FABRÍCIO CARPINEJAR

Não conseguimos

'Um sopro de orgulho apaga-se de nosso convívio. Uma mestra. Uma discípula do diálogo. Uma orientadora de várias gerações.'

Por Da Redação
Publicado em 02 de setembro de 2020 | 16:32
 
 
Ilustração Coluna Fabrício Carpinejar Hélvio/O Tempo

Maria das Graças Cária não resistiu. A coordenadora pedagógica do meu filho no Ensino Médio e professora de Química do colégio Santo Antônio de Belo Horizonte (MG) faleceu, aos 69 anos, na manhã dessa quarta (2/9), vítima do Coronavírus. 
 
Algo em mim acordou quebrado. Não entendia o que era. Uma raiva desproporcional. Despertei às 5h e não consegui pregar o olho. Tudo me irritava, tudo não parecia certo, tudo soava injusto. Havia uma vontade de gritar mais do que chorar - o grito afônico, sufocado, ilegível. 
 
O mal-estar era Cária se despedindo, sua lembrança dentro de mim fechava a porta do destino para nunca mais vê-la. 
 
Não foi por falta de oração, de vontade, de amor pela vida. A doença age diferente em cada organismo. Para uns, é gripe. Para outros, é uma bomba. Não existe ainda condições de prever quem é capaz de sair impune. 
 
A Covid-19 atinge os pulmões com tal letalidade que o ar é raro e qualquer palavra depois inexata. 
 
Um sopro de orgulho apaga-se de nosso convívio.

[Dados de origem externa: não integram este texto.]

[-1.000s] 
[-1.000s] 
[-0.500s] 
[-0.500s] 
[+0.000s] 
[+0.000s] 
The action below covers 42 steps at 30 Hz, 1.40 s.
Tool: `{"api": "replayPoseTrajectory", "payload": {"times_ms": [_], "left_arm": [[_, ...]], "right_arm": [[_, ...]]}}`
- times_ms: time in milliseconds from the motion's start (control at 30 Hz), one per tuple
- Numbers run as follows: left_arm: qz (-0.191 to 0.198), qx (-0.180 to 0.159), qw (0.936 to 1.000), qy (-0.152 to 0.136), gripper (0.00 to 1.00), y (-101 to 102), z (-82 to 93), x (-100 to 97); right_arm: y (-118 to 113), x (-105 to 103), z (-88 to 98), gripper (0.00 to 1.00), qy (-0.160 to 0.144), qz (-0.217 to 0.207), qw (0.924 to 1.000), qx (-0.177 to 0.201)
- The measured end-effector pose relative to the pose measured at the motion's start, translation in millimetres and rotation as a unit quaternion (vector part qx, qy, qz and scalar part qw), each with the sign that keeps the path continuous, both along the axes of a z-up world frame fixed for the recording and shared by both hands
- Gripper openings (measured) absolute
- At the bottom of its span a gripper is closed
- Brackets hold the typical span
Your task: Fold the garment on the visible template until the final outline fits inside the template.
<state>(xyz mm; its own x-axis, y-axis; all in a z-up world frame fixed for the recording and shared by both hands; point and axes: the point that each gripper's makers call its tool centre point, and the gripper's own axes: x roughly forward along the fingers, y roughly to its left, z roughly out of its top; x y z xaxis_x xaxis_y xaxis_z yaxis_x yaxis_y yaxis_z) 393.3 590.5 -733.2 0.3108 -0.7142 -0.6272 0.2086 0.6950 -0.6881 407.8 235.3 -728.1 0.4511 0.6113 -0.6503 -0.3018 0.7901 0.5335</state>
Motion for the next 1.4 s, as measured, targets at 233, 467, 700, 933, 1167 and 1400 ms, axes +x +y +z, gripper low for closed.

Uma mestra. Uma discípula do diálogo. Uma orientadora de várias gerações. Quantos escolheram a sua carreira a partir de sua paixão? Quantos profissionais agora neste momento se encontram desorientados como eu? 
 
É como perder uma segunda mãe. 
 
Os corredores da escola estarão silenciosos por um longo tempo, não sei quem terá coragem de limpar as suas gavetas e deitar os porta-retratos. 
 
Eu admirava o jeito dela de incentivar os estudantes. Como se partilhasse de seu pingente de coração em cada pescoço.